После ужина Зоро сам вызывается замести пол, и сегодня в совке буквально только татарник и немного сакуры, никаких лавандовых или белых лепестков. Чоппер оставляет Санджи ночевать в лазарете, тот упирается, но Зоро складывает руки на груди, хмурится и рявкает на него грубо:
— Будет надо — сам тебя скручу. Это не шутки, кок. А будет надо, сам тебя и вырублю для операции.
— Только посмей! — шипит кок. — Чоппер, все скоро пройдет, ханахаки — не та болезнь, от которой я умру. Надеюсь, это будет что-то венерическое, — мечтательно закатывает он глаза.
— Что за идиот, — комментирует Зоро, но почему-то не может не улыбаться. Он сам вызывается подежурить в лазарете у постели кока, если ночью тому станет хуже. А чего уже беречься, если это необратимо? Но кок спит сравнительно спокойно, даже счастливо посапывая, вдоволь посмеявшись над заботливым Маримо. Безответная любовь и ханахаки — норма его жизни. А вот Зоро не спит, находит лежащую поверх покрывала руку кока и едва касается кончиками пальцев его мизинца. Так и сидит, смотрит в темноте на завитую бровь Санджи и дает ей клятвы: если кок выкарабкается, Зоро не будет больше никогда называть Ведьму Ведьмой. Если кок выкарабкается, он всегда, без исключений, будет сначала спрашивать, а потом брать саке с камбуза. Только бы Завитушка жил.
И правда, на следующее же утро Санджи легче, он харкает татарник, но снова вперемешку с другими цветами. Больше всего сегодня, конечно, сакуры, Чоппер вчера ужасно мило волновался, Санджи не мог не умилиться.

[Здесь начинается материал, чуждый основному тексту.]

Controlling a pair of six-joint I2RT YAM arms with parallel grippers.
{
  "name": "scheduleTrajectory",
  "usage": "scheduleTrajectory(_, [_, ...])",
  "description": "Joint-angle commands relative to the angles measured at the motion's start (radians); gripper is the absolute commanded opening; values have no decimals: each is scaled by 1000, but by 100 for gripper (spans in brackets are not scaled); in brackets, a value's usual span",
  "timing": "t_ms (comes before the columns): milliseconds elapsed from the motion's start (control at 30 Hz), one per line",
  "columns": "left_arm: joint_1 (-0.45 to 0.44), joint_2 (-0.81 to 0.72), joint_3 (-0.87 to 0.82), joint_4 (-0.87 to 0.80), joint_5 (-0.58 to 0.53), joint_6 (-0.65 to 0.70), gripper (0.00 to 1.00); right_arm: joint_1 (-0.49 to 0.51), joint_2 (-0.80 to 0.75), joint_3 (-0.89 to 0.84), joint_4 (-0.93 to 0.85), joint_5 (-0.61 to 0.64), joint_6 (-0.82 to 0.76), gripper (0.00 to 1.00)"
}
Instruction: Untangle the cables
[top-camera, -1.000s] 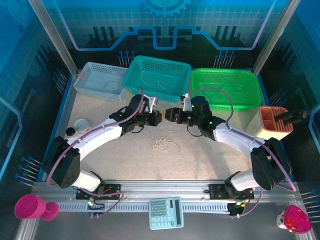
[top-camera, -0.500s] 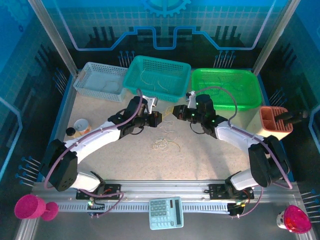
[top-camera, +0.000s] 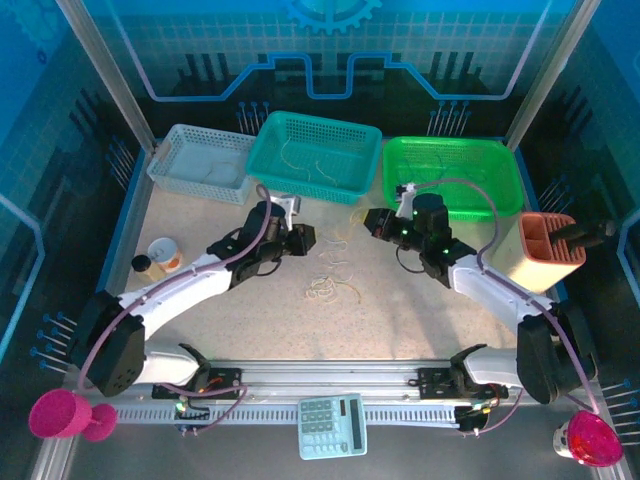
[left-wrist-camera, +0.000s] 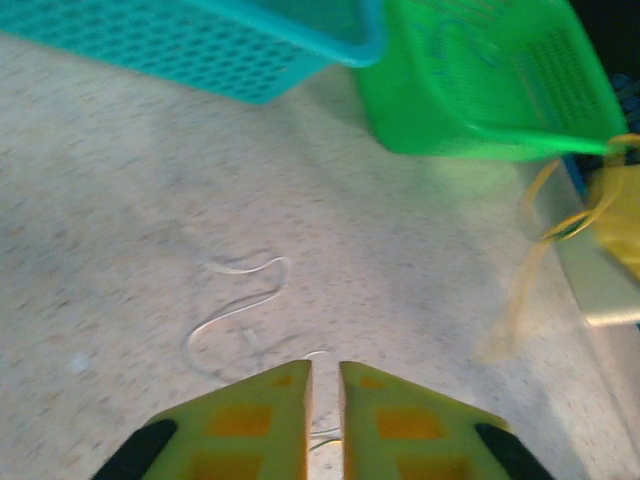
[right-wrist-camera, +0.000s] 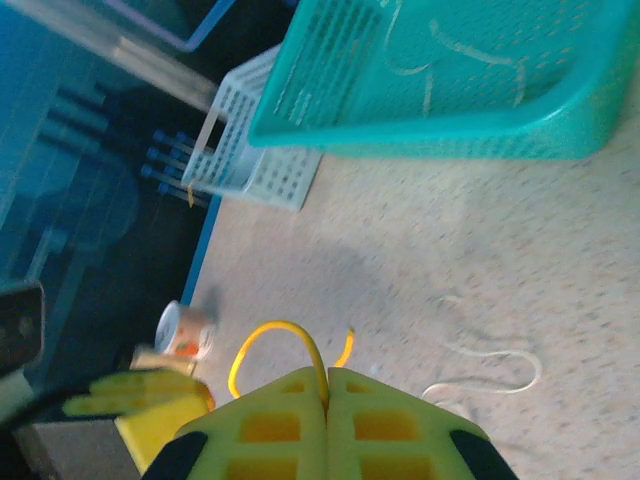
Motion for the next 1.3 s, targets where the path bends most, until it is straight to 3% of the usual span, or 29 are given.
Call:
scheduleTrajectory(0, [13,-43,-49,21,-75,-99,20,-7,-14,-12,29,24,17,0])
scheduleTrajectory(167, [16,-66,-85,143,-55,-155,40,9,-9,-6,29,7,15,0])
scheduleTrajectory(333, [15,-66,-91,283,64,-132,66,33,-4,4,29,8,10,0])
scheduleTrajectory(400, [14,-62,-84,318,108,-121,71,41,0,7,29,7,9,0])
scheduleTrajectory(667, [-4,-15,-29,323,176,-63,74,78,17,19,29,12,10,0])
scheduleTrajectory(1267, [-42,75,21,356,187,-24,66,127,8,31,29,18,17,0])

Зоро облегченно вздыхает, кок наконец вернулся к прежним отношениям, стоило только ему напомнить, кто тут старпом. Он уплетает что-то за обе щеки, даже не смотрит что, аппетит просто отличный и все.

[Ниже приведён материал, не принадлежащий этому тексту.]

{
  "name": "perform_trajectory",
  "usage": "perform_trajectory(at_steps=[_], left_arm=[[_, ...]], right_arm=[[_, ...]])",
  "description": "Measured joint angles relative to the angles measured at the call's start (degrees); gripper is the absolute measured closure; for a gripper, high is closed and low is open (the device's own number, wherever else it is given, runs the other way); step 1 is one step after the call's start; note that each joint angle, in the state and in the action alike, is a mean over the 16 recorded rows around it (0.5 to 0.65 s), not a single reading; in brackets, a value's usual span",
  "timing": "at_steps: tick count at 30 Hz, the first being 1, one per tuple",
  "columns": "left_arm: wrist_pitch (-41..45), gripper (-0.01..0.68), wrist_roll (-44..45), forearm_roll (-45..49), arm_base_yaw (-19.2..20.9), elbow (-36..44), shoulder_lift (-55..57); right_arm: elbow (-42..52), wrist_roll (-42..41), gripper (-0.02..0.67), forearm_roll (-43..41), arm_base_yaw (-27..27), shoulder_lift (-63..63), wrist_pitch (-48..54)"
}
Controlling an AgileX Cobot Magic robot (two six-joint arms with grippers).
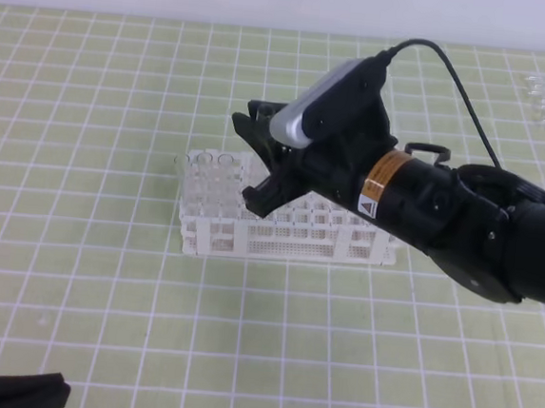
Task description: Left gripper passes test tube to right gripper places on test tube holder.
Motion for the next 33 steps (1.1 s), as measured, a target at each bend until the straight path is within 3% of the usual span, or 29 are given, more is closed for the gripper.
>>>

Кок чувствует себя прекрасно, вертится волчком в обед вокруг Нами и Робин, Зоро специально проходит мимо их шезлонгов через пять минут после него. На палубе только белое и лиловое. Зоро специально проходит второй раз, вдруг он просмотрел, вдруг в уголке где-то завалялся хотя бы один татарник? Но нет, и Зоро немного, и он честен с собой, ну совсем немного обидно. Но он счастлив — кок будет жить, он позабыл о своей влюбленности, даже не осознав ее.

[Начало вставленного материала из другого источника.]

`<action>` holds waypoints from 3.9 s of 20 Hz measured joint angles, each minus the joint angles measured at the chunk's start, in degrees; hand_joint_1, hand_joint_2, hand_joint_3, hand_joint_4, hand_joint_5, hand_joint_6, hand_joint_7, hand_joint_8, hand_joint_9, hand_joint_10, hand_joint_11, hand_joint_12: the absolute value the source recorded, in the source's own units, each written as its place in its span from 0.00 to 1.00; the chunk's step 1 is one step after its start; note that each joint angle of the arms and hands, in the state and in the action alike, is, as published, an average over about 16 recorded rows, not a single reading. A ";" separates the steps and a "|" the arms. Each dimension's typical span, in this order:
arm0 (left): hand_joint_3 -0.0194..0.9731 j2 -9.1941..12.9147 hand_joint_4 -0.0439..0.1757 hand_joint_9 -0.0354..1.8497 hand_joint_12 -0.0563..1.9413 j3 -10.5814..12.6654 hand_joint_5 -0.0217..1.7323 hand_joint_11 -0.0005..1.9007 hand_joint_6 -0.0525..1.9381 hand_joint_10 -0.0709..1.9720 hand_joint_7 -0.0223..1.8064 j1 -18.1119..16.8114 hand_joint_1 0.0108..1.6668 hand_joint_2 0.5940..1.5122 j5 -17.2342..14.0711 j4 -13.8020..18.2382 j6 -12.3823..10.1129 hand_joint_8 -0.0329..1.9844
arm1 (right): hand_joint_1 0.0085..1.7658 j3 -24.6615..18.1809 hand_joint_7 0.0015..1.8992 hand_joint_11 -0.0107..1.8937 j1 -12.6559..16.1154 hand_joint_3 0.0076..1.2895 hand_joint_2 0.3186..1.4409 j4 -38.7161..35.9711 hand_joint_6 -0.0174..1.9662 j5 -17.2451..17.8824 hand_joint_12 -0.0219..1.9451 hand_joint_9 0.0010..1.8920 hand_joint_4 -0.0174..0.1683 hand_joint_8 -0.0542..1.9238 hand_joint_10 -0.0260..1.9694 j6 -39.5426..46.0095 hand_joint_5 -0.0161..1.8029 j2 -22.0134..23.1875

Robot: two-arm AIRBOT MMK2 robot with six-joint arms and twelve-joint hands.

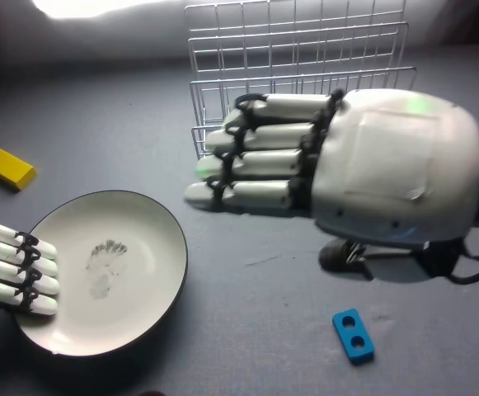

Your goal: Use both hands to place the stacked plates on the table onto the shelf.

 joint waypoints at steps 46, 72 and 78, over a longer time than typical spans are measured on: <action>0.04 -2.76 0.16 0.03 0.03 -8.21 0.03 0.01 0.02 0.04 0.02 -4.46 0.00 0.51 4.66 -1.71 -0.67 0.01 | 0.72 19.74 0.44 0.22 -0.84 0.01 0.58 1.08 0.05 -4.33 0.59 0.42 0.13 0.04 0.05 -5.12 0.43 -27.21; 0.04 1.69 0.20 0.05 0.03 -9.93 0.08 0.01 0.03 0.04 0.07 -12.48 0.00 0.52 3.71 0.82 -4.23 0.03 | 0.75 17.90 0.56 0.46 1.80 0.00 0.53 2.29 0.51 -3.06 0.60 0.57 0.13 0.33 0.34 -5.82 0.54 -25.60; 0.04 5.40 0.21 0.06 0.03 -11.11 0.09 0.01 0.04 0.04 0.07 -16.22 0.00 0.52 3.25 2.27 -7.60 0.03 | 0.74 15.07 0.59 0.47 3.80 0.00 0.54 3.15 0.47 -3.41 0.61 0.58 0.13 0.36 0.44 -5.81 0.54 -23.11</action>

На кухонной полке красуется банка, набитая цветами чертополоха. Это странно, обычно лепестки изо рта кок выбрасывает за борт, говорит, что это негигиенично. А чертополох даже высохшим прекрасно держит форму и не особо теряет в цвете, потому в банке смотрится красиво.
— А это зачем? — удивленно спрашивает Зоро.
— На память, — Санджи смотрит на банку и мечтательно улыбается.
— На память «не помню, о ком»? — подозрительно спрашивает Зоро.
— Ага, — взгляд становится еще мечтательнее и Санджи улыбается, ласково глядя на банку. В груди у Зоро давно что-то скрипит и ноет, как старый корабль на волнах. — Было особенно здорово. Хотя чертовы колючки и царапаются, я ни за что не хотел их терять. Я бы ни за что не пошел к Чопперу. На самом деле это необычно, мне все еще хочется, чтобы они вернулись. Но как бы я ни старался, они совсем не выкашливаются, хотя я по ним скучаю. Это так странно, никогда не испытывал такой формы ханахаки. Вот я дурак, — Санджи поворачивается к Зоро, не переставая улыбаться и растерянно почесывая затылок.
— О, — только и говорит Зоро и стремительно выходит из камбуза. Ему нужно на свежий ветер, под отрезвляющий холодный свет луны. Кажется, он осознал, почему Санджи больше не выкашливает колючек, как и одуванчиковых парашютов капитана, который любит его даже больше, чем требуется.
Не выкашливает, потому что любви больше, чем коку от него требуется… нет, ну не гад ли он?!